# Financial time series forecasting with AI

## Journey in Financial Forecasting: From Failed Models to a New Paradigm

I embarked on a project to forecast financial time series, specifically predicting stock price movements. My goal was to classify the next day's price movement into one of three categories: **decline, flat, or rise**. Here's a chronicle of my journey through various models, frustrating roadblocks, and an eventual, unexpected conclusion.

#### Phase 1: The Initial Approach - A Classification Task

My first strategy was to build a robust classification model. I chose XGBoost as a strong baseline and a Transformer model for its prowess in handling sequential data.

**My toolkit included:**
* **Stock Data:** Sourced using `pykrx`.
* **News Data:** Gathered with `gnews` and processed for sentiment analysis using the `'tabularisai/multilingual-sentiment-analysis'` model.
* **Technical Indicators:** A suite of features generated with the `ta` library.
* **Loss Function:** To combat the natural imbalance between "rise," "decline," and "flat" days, I used `class_weights` within the `CrossEntropyLoss` function.

**The Initial Results:**
* **XGBoost Accuracy:** 43.5%
* **Transformer Accuracy:** 41.7%

These results were disheartening. With a random chance baseline of 33.3%, my models were performing only marginally better. My primary suspect was the classic **class imbalance problem**, which I thought I had addressed.

#### Phase 2: The Grind - A Barrage of Failed Attempts

Convinced I could solve this, I systematically tried a wide array of techniques to improve performance. Each attempt, however, ended in failure.

* **Data Augmentation:** Neither adding noise nor using SMOTE (Synthetic Minority Over-sampling Technique) yielded any improvement.
* **Model & Training Adjustments:**
    * Changing the classification threshold.
    * Varying the number of technical features (both more and less).
    * Switching the model architecture from a Transformer to an LSTM.
    * Replacing `CrossEntropyLoss` with `FocalLoss` to better handle hard-to-classify examples.
    * Implementing `EarlyStopping` to prevent overfitting.
    * Increasing the `dropout` value for regularization.
    * Tuning the learning rate (`LR`) and applying gradient clipping.

Nothing worked. The performance remained stubbornly low.

#### Phase 3: The Pivot - New Data & New Problems

Frustrated with classification, I wondered if I was framing the problem incorrectly.

**Attempt 1: Switch to Regression**
I changed the task from classifying direction to regressing the future price. The result? An $RMSE$ of 0.0212. Impressively... it was even worse. This confirmed that predicting the exact price is significantly harder, so I rolled back to classification.

**Attempt 2: Add Macroeconomic Data**
Perhaps my model was missing the bigger picture. I integrated macroeconomic data from FRED:
* KOSPI Index
* KRW/USD Exchange Rate
* 10-Year Treasury Constant Maturity Rate

The result? Still no significant improvement. The "WHY????" echoed in my mind.

#### Phase 4: Exploring the State-of-the-Art (SOTA)

I decided it was time to see what cutting-edge research models could do. I looked into methods like 'Time-R1' and 'TiRex'. I started with TiRex.

Since TiRex doesn't work well in a non-CUDA Windows environment, I fired up a Google Colab notebook with a GPU. I fed it my data for a **zero-shot** prediction—meaning the model had *zero* training on my specific dataset.

The results were shocking. TiRex's zero-shot performance was substantially better than my meticulously trained custom models.

This was a major turning point. The idea of painstakingly building my own dataset and fine-tuning a model like Qwen2 4B (similar to the Fin-R1 approach) suddenly seemed inefficient.

#### The Final Revelation: Why Reinvent the Wheel?

As I contemplated the immense effort of fine-tuning, a simpler question emerged: "Why don't I just use an API?"

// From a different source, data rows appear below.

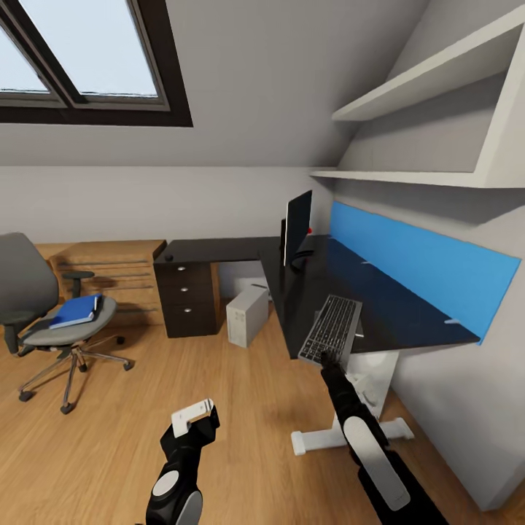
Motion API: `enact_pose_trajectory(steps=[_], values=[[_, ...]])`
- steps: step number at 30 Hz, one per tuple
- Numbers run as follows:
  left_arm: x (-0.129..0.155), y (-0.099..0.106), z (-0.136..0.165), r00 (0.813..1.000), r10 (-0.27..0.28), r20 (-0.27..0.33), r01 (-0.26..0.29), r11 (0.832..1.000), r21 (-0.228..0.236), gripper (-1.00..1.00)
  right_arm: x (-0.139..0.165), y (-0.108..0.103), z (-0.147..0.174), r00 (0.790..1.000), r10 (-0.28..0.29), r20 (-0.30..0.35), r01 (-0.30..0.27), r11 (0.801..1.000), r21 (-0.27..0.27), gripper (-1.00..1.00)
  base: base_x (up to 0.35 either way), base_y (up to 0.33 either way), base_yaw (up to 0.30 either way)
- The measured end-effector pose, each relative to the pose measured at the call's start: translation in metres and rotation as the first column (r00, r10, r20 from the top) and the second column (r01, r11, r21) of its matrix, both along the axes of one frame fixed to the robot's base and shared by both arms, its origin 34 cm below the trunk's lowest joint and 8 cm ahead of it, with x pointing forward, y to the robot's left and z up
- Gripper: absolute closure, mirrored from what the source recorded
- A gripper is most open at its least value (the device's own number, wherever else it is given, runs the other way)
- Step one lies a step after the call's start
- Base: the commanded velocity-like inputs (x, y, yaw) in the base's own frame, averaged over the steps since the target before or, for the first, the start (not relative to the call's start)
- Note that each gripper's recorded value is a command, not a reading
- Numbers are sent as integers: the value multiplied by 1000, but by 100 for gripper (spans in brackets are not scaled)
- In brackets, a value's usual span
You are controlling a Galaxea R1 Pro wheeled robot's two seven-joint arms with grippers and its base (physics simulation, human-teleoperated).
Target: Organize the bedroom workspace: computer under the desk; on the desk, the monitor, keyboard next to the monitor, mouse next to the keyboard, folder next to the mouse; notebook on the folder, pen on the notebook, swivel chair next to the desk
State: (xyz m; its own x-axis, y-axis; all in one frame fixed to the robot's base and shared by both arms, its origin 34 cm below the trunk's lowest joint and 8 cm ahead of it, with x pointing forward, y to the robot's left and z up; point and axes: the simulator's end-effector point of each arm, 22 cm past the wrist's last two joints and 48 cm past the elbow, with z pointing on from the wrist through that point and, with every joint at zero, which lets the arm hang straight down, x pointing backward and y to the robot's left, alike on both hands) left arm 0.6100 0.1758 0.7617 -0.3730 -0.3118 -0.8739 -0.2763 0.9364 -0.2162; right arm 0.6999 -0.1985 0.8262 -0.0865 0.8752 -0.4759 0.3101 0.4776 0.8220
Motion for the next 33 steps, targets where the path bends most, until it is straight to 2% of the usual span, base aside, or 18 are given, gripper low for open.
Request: enact_pose_trajectory(steps=[5, 10, 11, 12, 17, 33], values=[[-1, 0, -11, 1000, 0, -4, 0, 1000, 1, -100, -5, 9, -32, 999, 0, -52, 1, 1000, 10, -100, 0, 0, 0], [-3, 0, -20, 1000, -1, -6, 1, 1000, 1, -100, -7, 10, -46, 998, -1, -62, 1, 1000, 10, -100, 0, 0, 0], [-3, -1, -22, 1000, -1, -6, 1, 1000, 1, -100, -7, 9, -48, 998, -7, -59, 7, 1000, 11, -100, 0, 0, 0], [-3, -1, -24, 1000, -2, -6, 2, 1000, 1, -100, -6, 1, -46, 998, -44, -42, 44, 999, 16, -100, 0, 0, 0], [-5, -1, -36, 1000, -3, -11, 3, 1000, 2, -100, -7, -11, -49, 994, -108, -10, 109, 994, 26, -100, 0, 0, 0], [-10, -1, -70, 1000, -2, -17, 2, 1000, 6, -100, -11, -15, -79, 992, -123, -2, 123, 992, 27, -100, 0, 0, 0]])
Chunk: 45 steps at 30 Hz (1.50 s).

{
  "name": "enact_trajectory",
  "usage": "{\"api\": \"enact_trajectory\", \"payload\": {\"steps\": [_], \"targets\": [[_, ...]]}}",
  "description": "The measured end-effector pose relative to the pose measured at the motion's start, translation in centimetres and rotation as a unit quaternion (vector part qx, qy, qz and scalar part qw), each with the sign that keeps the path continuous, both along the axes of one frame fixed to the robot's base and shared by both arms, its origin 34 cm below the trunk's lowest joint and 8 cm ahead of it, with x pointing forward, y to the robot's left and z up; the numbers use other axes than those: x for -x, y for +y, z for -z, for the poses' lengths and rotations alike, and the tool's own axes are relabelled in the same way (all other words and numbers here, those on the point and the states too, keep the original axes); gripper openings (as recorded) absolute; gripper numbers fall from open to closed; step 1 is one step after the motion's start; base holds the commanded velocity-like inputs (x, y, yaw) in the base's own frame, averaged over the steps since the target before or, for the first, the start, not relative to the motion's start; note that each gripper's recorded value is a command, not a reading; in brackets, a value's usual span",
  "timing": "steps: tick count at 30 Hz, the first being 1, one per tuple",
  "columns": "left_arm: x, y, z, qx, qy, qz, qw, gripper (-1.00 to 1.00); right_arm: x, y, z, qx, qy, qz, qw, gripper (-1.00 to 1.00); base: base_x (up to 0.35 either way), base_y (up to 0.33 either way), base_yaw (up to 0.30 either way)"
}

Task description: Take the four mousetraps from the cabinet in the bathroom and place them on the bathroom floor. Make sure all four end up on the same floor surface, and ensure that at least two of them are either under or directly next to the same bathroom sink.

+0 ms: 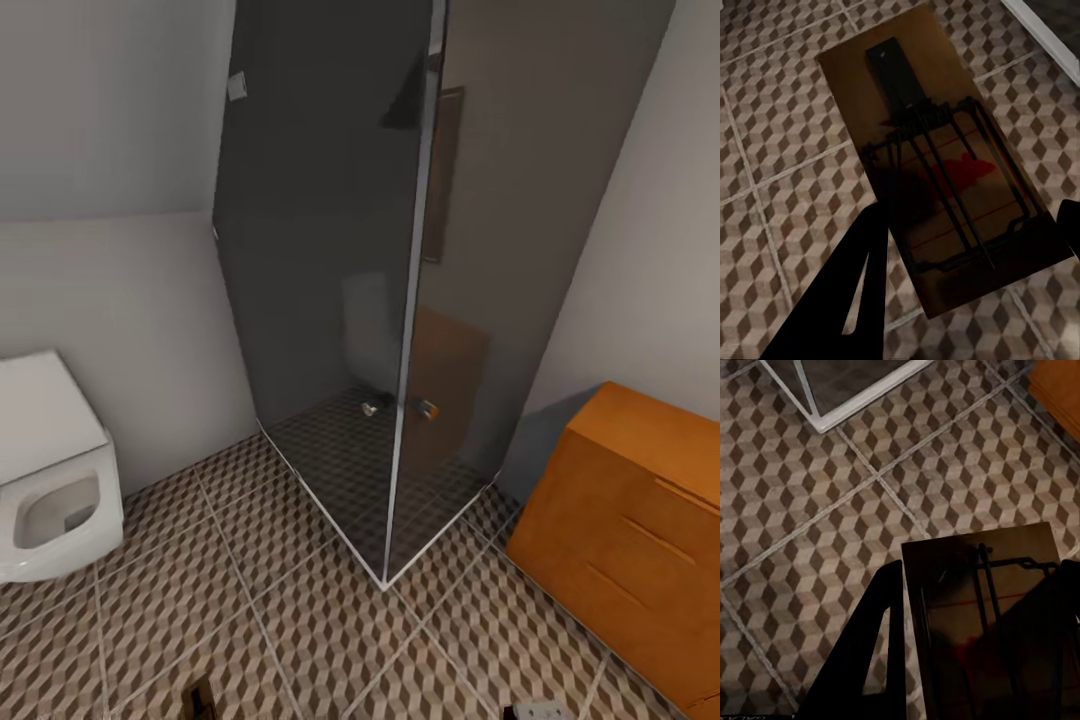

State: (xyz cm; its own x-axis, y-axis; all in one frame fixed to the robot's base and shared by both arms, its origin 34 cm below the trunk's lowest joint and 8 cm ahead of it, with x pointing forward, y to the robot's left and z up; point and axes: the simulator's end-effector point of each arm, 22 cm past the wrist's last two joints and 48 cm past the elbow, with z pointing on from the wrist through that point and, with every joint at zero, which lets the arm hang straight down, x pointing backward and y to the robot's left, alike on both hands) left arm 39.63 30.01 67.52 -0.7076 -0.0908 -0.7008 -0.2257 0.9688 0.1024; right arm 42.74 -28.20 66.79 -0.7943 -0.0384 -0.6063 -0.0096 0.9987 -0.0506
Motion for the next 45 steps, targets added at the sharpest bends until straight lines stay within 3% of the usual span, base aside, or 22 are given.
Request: {"api": "enact_trajectory", "payload": {"steps": [45], "targets": [[0.00, 0.00, 0.00, 0.000, 0.000, 0.000, 1.0000, -1.00, 0.00, -0.03, 0.00, 0.000, 0.000, 0.000, 1.0000, -1.00, 0.000, 0.000, 0.256]]}}
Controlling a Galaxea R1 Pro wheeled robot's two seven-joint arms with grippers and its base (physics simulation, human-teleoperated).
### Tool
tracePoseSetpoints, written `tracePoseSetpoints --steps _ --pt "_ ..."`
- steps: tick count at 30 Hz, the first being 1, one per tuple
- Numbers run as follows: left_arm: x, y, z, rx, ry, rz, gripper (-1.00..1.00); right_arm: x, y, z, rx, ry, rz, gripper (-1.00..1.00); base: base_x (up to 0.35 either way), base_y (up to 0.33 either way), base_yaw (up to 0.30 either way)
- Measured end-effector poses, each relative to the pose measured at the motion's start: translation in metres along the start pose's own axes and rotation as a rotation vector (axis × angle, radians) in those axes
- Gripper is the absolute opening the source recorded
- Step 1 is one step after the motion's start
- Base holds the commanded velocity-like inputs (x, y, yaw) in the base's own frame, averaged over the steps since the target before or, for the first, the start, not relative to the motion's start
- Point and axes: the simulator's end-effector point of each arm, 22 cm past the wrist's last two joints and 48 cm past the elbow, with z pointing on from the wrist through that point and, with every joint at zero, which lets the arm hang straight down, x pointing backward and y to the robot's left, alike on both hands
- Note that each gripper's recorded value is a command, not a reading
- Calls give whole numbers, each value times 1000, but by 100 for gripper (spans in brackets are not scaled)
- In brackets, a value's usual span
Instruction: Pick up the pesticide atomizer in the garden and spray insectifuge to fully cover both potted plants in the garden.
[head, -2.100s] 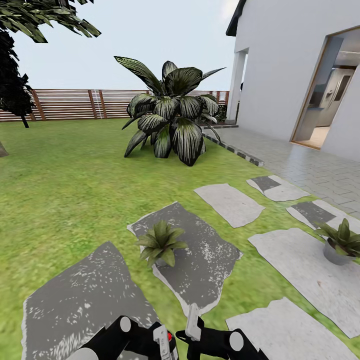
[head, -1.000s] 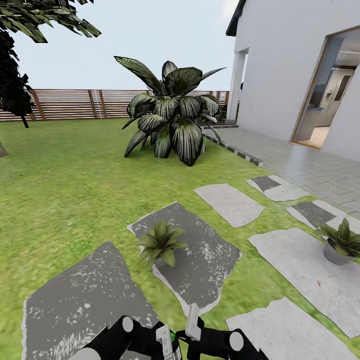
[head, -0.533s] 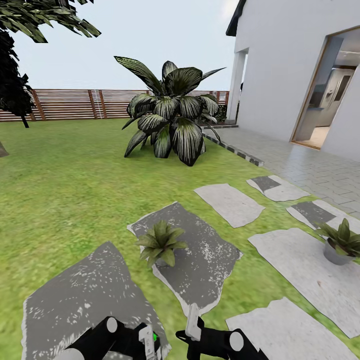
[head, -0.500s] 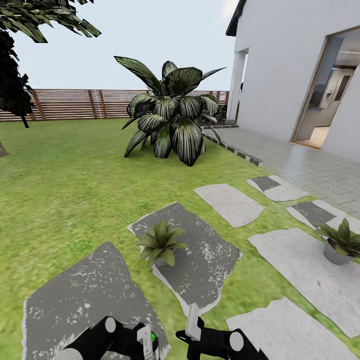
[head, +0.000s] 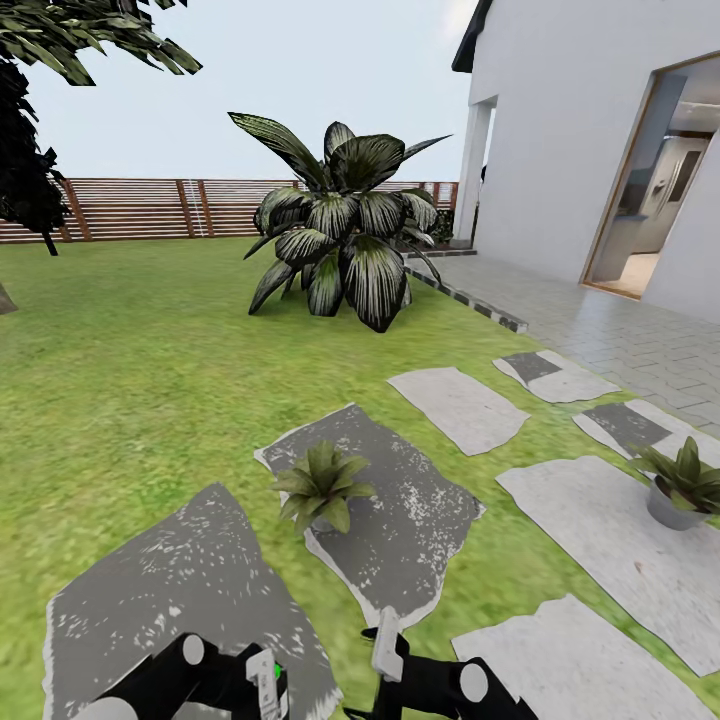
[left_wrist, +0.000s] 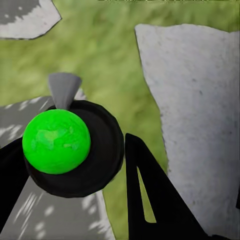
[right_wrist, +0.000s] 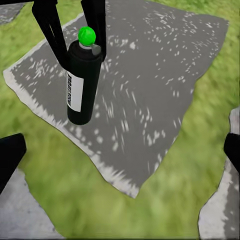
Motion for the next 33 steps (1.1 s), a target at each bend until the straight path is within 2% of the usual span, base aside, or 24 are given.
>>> tracePoseSetpoints --steps 3,5,6,7,10,11,12,15,16,18,20,23,24,26,27,29,30,33 --pt "2 0 0 -4 1 -5 -100 4 -1 -2 -1 12 -7 100 0 0 0" --pt "2 5 -2 -22 -15 -33 -100 16 -1 -7 -10 46 -31 100 0 0 0" --pt "0 9 -3 -39 -28 -54 -100 20 -1 -9 -11 57 -37 100 0 0 0" --pt "-1 21 -7 -85 -56 -99 -100 29 -3 -14 -11 75 -42 100 0 0 0" --pt "-1 46 -17 -188 -110 -197 -100 52 -12 -31 4 117 -39 100 0 0 0" --pt "0 55 -21 -223 -132 -241 -100 64 -13 -38 8 134 -27 100 0 0 0" --pt "0 59 -23 -240 -144 -263 -100 73 -12 -42 11 142 -4 100 0 0 0" --pt "2 64 -26 -265 -156 -311 -100 98 -9 -54 47 144 131 100 0 0 0" --pt "9 66 -25 -277 -135 -348 -100 111 -15 -64 101 132 228 100 0 0 0" --pt "18 71 -25 -313 -102 -395 -100 121 -22 -73 153 120 304 100 0 0 0" --pt "24 76 -20 -372 -72 -435 -100 129 -34 -82 216 113 352 100 0 0 0" --pt "28 87 -18 -466 -48 -466 -100 142 -59 -98 341 126 382 100 0 0 0" --pt "30 94 -19 -520 -41 -482 -100 150 -76 -107 430 141 386 100 0 0 0" --pt "30 98 -20 -562 -37 -515 -100 159 -97 -120 545 163 385 100 0 0 0" --pt "33 99 -19 -573 -26 -551 -100 165 -110 -130 620 179 382 100 0 0 0" --pt "39 97 -19 -575 -3 -605 -100 174 -118 -141 695 201 387 100 0 0 0" --pt "40 97 -19 -570 10 -647 -100 182 -119 -147 736 221 397 100 0 0 0" --pt "34 87 -10 -528 32 -716 -100 203 -118 -162 832 277 419 100 0 0 0"
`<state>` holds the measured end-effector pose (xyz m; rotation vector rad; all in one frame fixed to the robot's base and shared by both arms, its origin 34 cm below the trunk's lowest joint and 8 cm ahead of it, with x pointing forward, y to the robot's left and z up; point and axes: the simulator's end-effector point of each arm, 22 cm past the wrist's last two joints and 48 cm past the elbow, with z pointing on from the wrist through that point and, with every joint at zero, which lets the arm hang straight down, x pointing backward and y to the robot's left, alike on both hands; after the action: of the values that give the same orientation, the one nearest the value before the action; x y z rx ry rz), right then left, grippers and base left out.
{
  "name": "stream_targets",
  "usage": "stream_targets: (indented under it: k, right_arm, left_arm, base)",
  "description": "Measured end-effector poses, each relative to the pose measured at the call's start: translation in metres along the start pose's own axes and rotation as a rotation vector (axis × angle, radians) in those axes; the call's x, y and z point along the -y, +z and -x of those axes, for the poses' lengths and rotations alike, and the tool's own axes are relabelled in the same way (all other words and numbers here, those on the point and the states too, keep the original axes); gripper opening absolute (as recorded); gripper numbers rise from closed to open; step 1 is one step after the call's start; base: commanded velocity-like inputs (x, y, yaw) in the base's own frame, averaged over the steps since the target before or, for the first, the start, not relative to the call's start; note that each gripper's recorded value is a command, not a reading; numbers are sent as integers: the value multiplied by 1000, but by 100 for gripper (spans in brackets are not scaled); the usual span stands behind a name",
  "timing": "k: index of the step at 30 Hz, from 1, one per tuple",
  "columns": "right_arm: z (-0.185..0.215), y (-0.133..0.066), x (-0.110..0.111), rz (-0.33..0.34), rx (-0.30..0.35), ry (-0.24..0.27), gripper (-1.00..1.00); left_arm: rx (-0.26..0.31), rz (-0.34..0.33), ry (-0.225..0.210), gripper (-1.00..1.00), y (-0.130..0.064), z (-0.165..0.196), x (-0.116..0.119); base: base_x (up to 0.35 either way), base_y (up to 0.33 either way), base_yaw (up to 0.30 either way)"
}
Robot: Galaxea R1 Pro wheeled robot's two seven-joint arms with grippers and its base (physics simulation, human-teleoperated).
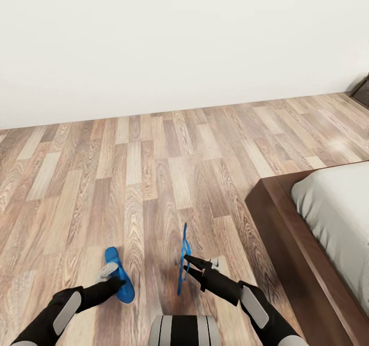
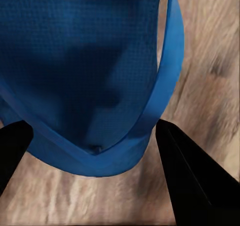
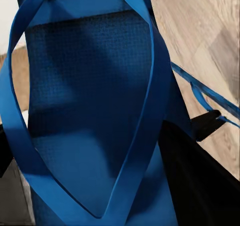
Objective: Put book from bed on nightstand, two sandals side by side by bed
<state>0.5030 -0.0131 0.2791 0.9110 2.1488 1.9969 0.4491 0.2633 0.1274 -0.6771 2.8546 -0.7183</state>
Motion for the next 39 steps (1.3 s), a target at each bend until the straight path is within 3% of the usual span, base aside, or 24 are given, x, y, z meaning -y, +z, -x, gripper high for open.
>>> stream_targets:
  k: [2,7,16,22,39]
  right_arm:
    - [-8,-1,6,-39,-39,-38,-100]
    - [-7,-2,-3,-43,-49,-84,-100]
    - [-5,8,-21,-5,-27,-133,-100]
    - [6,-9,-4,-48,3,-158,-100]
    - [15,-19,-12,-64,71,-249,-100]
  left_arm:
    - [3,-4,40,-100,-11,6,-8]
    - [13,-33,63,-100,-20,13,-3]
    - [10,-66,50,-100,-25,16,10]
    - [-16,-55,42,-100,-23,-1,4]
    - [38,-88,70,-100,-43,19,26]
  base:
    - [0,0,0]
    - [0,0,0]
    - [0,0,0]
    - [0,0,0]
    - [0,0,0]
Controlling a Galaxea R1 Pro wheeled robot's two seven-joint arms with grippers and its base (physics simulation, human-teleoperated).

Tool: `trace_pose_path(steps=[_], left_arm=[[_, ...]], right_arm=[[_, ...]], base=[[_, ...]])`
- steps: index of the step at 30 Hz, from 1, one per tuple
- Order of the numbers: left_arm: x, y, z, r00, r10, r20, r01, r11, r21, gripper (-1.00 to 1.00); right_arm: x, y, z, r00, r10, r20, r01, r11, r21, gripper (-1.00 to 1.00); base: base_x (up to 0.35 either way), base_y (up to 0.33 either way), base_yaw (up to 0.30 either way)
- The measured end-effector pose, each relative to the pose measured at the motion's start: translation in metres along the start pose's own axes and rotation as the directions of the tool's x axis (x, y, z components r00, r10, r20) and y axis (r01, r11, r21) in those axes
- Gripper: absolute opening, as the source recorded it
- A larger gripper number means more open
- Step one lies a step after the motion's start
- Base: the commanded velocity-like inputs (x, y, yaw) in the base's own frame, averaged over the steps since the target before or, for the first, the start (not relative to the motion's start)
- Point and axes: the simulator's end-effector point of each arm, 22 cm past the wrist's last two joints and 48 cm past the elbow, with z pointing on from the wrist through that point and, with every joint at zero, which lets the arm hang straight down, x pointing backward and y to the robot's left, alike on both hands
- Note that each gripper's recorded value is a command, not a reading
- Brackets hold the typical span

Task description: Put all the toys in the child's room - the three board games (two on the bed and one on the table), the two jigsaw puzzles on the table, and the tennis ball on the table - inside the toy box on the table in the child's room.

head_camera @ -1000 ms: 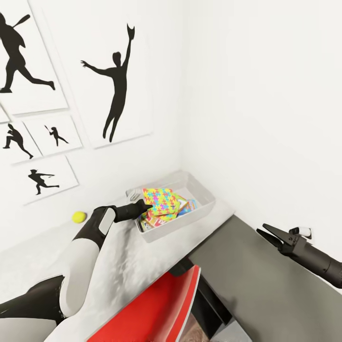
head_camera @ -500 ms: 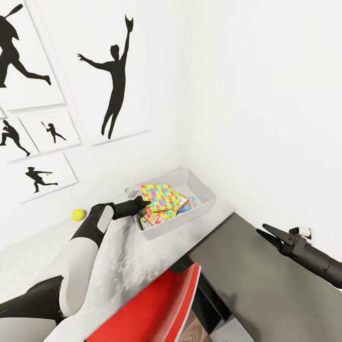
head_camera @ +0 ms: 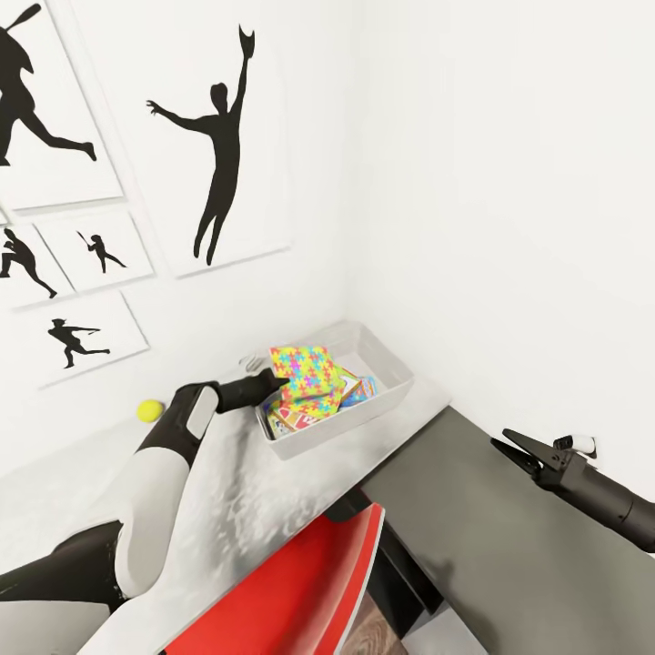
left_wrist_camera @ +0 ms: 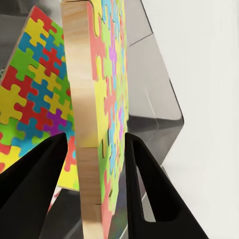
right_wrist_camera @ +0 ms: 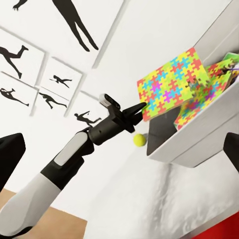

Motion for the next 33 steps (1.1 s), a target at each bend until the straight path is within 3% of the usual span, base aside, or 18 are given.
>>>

My research led me to a fascinating article by Kakao Bank, "[ChatGPT and Stock Price](https://tech.kakaobank.com/posts/2403-chatgpt-and-stock-price/)," which demonstrated the impressive capability of large language models (LLMs) like GPT-4 in financial contexts.

**Conclusion:**
My journey through the weeds of custom model building led me to a powerful conclusion. The challenge of stock market forecasting isn't just a numerical time-series problem; it's deeply intertwined with understanding the narrative, sentiment, and complex interplay of news and macroeconomic events.

This is precisely where massive, pre-trained LLMs excel. Instead of building a specialized model from scratch, the more effective and efficient path forward may be to leverage the emergent reasoning capabilities of models like GPT-4 via an API. My next steps will be to explore this new and promising direction.